#### To do:
Only one stretch of the listing below is wanted. Give it again exactly, from the line with "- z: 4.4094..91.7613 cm" through the line with "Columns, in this".

#### Recorded information:
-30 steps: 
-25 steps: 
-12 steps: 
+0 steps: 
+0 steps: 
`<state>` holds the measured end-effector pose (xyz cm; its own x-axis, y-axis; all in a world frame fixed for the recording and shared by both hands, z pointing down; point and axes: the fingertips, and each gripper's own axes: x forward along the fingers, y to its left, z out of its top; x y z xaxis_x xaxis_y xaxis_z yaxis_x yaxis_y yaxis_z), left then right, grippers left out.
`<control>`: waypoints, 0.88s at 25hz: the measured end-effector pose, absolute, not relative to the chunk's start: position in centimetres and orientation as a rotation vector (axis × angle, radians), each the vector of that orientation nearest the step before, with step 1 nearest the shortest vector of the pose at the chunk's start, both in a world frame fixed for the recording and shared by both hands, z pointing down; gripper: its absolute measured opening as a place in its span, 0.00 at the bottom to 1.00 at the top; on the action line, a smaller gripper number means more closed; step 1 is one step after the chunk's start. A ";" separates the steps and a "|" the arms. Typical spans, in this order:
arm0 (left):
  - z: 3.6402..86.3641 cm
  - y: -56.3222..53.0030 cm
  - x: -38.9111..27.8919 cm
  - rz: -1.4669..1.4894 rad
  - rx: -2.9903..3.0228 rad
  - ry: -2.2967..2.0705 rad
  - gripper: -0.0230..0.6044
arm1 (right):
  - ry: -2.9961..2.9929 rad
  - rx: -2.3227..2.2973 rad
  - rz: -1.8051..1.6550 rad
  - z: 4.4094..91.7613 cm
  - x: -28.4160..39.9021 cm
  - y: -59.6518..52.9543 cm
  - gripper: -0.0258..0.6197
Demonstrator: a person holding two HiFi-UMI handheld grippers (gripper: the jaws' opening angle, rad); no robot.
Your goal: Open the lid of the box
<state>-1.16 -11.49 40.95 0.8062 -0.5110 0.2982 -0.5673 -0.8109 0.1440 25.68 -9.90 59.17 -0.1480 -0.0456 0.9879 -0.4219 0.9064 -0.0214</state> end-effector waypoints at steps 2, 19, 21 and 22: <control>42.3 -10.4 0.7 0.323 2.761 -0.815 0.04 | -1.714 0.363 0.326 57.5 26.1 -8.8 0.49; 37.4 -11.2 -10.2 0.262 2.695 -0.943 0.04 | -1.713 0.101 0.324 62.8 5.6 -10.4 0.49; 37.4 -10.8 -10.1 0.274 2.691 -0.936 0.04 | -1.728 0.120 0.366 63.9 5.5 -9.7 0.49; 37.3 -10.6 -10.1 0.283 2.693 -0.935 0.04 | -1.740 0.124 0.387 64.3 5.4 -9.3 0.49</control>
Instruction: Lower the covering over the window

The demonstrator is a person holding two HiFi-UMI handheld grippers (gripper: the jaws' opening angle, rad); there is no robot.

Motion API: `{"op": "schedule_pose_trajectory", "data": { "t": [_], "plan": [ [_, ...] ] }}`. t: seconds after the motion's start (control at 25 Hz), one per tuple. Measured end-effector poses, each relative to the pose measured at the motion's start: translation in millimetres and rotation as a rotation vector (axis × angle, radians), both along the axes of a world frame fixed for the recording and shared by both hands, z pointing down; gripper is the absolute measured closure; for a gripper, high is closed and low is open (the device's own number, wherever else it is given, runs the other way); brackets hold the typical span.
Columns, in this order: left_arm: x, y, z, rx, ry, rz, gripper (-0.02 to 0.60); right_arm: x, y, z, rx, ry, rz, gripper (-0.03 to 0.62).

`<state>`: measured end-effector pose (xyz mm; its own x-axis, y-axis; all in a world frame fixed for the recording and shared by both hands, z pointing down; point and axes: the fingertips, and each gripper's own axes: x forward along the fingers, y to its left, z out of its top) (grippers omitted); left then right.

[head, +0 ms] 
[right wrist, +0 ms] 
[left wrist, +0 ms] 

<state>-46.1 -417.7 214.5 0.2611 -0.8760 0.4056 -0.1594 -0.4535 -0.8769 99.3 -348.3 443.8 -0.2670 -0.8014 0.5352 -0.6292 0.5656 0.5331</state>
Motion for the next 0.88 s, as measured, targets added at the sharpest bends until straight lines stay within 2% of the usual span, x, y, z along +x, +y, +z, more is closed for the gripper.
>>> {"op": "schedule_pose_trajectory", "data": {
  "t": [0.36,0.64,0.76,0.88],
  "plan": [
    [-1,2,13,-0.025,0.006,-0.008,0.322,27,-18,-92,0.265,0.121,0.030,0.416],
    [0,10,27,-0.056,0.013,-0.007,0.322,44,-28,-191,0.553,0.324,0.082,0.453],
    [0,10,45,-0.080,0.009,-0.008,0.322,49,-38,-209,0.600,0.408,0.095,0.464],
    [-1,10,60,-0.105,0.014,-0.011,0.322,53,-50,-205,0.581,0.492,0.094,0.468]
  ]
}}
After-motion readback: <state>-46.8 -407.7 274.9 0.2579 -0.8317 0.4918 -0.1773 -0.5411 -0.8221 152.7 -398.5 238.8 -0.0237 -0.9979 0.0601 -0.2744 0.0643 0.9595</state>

#### Written answer:
  - z: 4.4094..91.7613 cm
  - x: -28.4160..39.9021 cm
  - y: -59.6518..52.9543 cm
  - gripper: -0.0258..0.6197
Demonstrator: a person holding two HiFi-UMI handheld grippers (gripper: the jaws' opening angle, rad); no robot.
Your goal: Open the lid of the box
<state>-1.16 -11.49 40.95 0.8062 -0.5110 0.2982 -0.5673 -0.8109 0.1440 25.68 -9.90 59.17 -0.1480 -0.0456 0.9879 -0.4219 0.9064 -0.0214</state> end-effector waypoints at steps 2, 19, 21 and 22: <control>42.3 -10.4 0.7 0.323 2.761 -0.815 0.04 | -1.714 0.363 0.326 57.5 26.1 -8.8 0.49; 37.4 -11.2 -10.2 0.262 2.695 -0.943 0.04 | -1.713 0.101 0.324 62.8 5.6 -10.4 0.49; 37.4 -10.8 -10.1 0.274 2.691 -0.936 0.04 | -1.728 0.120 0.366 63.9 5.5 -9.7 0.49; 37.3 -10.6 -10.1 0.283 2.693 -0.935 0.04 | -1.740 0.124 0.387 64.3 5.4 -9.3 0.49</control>
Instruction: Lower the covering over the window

The demonstrator is a person holding two HiFi-UMI handheld grippers (gripper: the jaws' opening angle, rad); there is no robot.

Motion API: `{"op": "schedule_pose_trajectory", "data": { "t": [_], "plan": [ [_, ...] ] }}`. t: seconds after the motion's start (control at 25 Hz), one per tuple. Measured end-effector poses, each relative to the pose measured at the motion's start: translation in millimetres and rotation as a rotation vector (axis × angle, radians), both along the axes of a world frame fixed for the recording and shared by both hands, z pointing down; gripper is the absolute measured closure; for a gripper, high is closed and low is open (the device's own number, wherever else it is given, runs the other way); brackets hold the typical span.
Columns, in this order: left_arm: x, y, z, rx, ry, rz, gripper (-0.02 to 0.60); right_arm: x, y, z, rx, ry, rz, gripper (-0.03 to 0.62).

The response to this exercise is now complete.